Using L'Hospital's rule to prove $f'(x)= \lim_{h \to 0} \frac {f(x+h)- f(x-h)}{2h}$ $$
f'(x)= \lim_{h \to 0} \frac {f(x+h)- f(x-h)}{2h}. $$ It is given that the derivative of $f$ at $x$ exists. 
If I use L'Hospital's rule and differentiate top and bottom wrt $h$, I get
$$\lim_{h \to 0} \frac {f'(x+h) + f'(x-h)} {2}$$
Then what? I am really lost on this one. I can get the result without using the rule, but the challenge is to use it. Any ideas?
 A: L'Hospital is the wrong approach since you only know that $f$ is differentiable at $x$, and you don't know that $f'$ is continuous. That is what you need for that approach.
Anyhow
$$ \lim_{h \to 0} \frac {f(x+h)- f(x-h)}{2h}=\frac{1}{2} \left[  \lim_{h \to 0} \frac {f(x+h)- f(x)}{h}+ \lim_{h \to 0} \frac {f(x)- f(x-h)}{h}\right]$$
By the definition of differentiability at $x$ we have
$$ \lim_{h \to 0} \frac {f(x+h)- f(x)}{h}=f'(x)$$
and after the substitution $h=-t$ you get
$$\lim_{h \to 0} \frac {f(x)- f(x-h)}{h}=\lim_{t \to 0} \frac {f(x)- f(x+t)}{-t}
=\lim_{t \to 0} \frac {f(x+t)- f(x)}{t} =f'(x)$$
thus
$$ \lim_{h \to 0} \frac {f(x+h)- f(x-h)}{2h}=\frac{1}{2} [ f'(x)+f'(x)]=f'(x) \,.$$
P.S. If the problem asks you explicitly to use L'H, and you don't have the extra condition that $f$ is differentiable around $x$ and $f'$ is continuous at $x$, then the problem is wrong.

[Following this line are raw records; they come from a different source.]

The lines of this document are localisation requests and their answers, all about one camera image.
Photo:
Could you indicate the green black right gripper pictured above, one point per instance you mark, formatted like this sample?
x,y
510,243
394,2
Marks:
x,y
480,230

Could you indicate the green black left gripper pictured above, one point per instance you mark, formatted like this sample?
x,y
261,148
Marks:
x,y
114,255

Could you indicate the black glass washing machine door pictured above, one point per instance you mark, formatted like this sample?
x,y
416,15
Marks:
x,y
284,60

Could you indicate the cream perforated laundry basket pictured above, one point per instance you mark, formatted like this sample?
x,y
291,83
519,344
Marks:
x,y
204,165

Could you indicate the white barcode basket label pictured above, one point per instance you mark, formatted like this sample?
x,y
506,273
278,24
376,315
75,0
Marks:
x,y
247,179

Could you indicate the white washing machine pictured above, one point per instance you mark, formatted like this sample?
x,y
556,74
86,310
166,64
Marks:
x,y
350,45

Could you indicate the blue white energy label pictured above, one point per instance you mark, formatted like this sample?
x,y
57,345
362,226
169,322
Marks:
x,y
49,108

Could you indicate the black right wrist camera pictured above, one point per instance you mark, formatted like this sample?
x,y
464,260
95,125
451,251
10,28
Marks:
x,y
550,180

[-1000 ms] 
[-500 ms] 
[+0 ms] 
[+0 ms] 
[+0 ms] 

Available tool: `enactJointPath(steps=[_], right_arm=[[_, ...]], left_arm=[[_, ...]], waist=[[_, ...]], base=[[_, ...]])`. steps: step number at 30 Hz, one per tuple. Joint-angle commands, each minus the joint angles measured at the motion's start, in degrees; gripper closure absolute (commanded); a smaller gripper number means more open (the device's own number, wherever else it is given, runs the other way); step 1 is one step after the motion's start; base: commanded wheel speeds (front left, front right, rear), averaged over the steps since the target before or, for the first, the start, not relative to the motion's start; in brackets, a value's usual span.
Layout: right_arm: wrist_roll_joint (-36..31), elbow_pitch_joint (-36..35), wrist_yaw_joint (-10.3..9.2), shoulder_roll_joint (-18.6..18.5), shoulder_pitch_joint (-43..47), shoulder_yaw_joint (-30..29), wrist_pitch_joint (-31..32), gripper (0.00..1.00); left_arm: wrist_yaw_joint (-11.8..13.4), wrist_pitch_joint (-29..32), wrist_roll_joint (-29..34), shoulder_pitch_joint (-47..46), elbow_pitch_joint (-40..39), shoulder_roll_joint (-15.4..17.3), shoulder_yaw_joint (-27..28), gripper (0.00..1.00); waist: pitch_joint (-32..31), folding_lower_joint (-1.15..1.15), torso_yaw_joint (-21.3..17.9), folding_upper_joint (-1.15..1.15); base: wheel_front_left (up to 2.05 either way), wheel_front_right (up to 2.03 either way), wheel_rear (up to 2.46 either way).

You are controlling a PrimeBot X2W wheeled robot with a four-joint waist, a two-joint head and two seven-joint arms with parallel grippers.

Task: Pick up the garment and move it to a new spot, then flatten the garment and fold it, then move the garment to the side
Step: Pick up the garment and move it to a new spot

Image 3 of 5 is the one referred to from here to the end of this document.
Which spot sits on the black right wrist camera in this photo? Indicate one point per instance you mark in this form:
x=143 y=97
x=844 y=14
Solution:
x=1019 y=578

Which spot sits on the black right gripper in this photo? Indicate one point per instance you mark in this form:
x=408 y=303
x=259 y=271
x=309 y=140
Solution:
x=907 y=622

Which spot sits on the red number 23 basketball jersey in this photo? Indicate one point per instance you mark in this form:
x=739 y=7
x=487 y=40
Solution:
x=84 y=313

Let $f(x)=x^2\sin(\frac{1}{x})$ with $f(0)=0$. Then by the Squeze Theorem you can prove that $f'(0)=0$.
But 
$$f'(x)=2x \sin(\frac{1}{x})-\cos(\frac{1}{x})$$
and hence
$$\lim_{h \to 0} \frac {f'(0+h)+ f'(0-h)}{2}=\lim_{h \to 0} \frac {2h \sin(\frac{1}{h})-\cos(\frac{1}{h})+2h \sin(\frac{1}{h})-\cos(\frac{1}{h})}{2}=\mbox{Does Not Exist}$$
A: $$f'(x)= \lim_{h \to 0} \frac {f(x+h)- f(x-h)}{2h}=\lim_{h \to 0} \frac {f'(x+h) + f'(x-h)} {2} = \frac{2f'(x)}{2}=f'(x)$$
though it's a bit circular.
Your mistake was when you differentiated, you forgot to change the sign before $f'(x-h)$.
A: The question is (implicitly) assuming that the derivative of $f$ is continuous at $x$. Note that you forgot the inner derivative of the second term in the numerator, so that the limit you got is not correct. The correct limit you get is $\lim_{h\to 0} (f'(x+h)+f'(x-h))/2$ which, by continuity of $f'$ at $x$, evaluates to $(f'(x)+f'(x))/2=f'(x)$.